In 1907, guests at the highly-reputable Billingen Hotel in Skövde could see a young man of about 30, dressed in a leather jacket and wooden clogs, remove his shoes and jacket, give his belongings to the cloakroom attendant and then walk into the dining-room to enjoy a well-earned meal in his woollen socks.
The young man's name was Edvard Hubendick, an engineer who worked for lngenjörsfirman Fritz Egnell in Stockholm and went on to become Professor of Combustion Engineering at the University of Technology in Stockholm. He was in Skövde to supervise work on a test engine that would run on paraffin at Sköfde Gjuteri & Mekaniska Verkstad.
As far as the dominant industry in this small town was concerned, this was yet another example of the many unusual orders the foundry received during this period of industrial awakening. Tailoring products, giving the customer what he wanted, was the foundry's strength and when the engineering company from the capital city, an important customer for the foundry's turbines, presented its request, things started happening.

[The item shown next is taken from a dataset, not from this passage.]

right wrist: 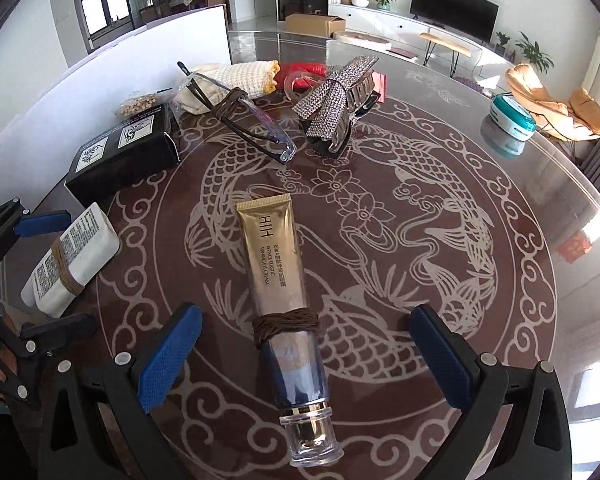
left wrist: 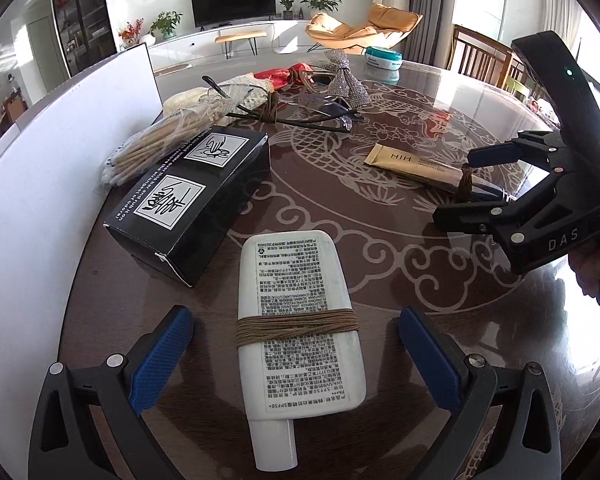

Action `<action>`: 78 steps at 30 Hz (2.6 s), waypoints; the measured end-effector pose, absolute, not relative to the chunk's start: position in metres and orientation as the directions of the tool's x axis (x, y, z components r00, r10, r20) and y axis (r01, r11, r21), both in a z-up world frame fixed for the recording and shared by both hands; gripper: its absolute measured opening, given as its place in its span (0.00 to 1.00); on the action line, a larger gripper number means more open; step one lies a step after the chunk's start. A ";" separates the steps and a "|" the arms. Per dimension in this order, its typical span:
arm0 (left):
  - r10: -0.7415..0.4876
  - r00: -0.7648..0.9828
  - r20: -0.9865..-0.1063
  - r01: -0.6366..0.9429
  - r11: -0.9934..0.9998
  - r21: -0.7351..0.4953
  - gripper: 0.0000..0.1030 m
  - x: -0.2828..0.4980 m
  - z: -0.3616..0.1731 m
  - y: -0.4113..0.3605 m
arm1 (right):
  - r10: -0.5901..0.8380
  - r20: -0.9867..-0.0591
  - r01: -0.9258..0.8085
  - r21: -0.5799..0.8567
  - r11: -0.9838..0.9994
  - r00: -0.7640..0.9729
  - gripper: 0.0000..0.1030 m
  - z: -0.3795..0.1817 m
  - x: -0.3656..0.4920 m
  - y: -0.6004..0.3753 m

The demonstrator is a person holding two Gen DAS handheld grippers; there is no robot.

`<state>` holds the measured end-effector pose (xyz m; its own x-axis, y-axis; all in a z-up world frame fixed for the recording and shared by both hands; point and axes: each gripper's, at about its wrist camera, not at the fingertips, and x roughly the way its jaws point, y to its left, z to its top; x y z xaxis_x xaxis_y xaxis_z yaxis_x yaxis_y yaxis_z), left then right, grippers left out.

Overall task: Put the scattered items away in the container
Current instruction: 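Move the right tool over the gold cream tube while the left tool holds the bottle, then close the right tool on the gold cream tube around its twine band, then carry the lotion bottle and cream tube into the container and open both tools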

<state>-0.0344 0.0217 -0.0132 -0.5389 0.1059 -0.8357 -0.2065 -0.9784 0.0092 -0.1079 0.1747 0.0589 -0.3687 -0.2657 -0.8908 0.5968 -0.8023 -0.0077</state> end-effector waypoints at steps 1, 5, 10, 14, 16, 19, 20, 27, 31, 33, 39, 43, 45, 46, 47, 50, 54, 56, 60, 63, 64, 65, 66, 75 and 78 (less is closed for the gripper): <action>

Little did anyone suspect where this first order would lead, but the first Penta, the B1, was on its way!
The name Penta, a Greek word meaning five, was chosen as a result of a meeting between five gentlemen where the first engine drawings were presented. When a name was needed for this product, Penta was chosen to commemorate this particular meeting. The story does not say who the five men were, but perhaps it was the man who took the initiative, Fritz Egnell, and his chief engineer, Edvard Hubendick, together with the managing director of the foundry, John G Grönvall, and two of his most trusted members of staff, who made the historic decision.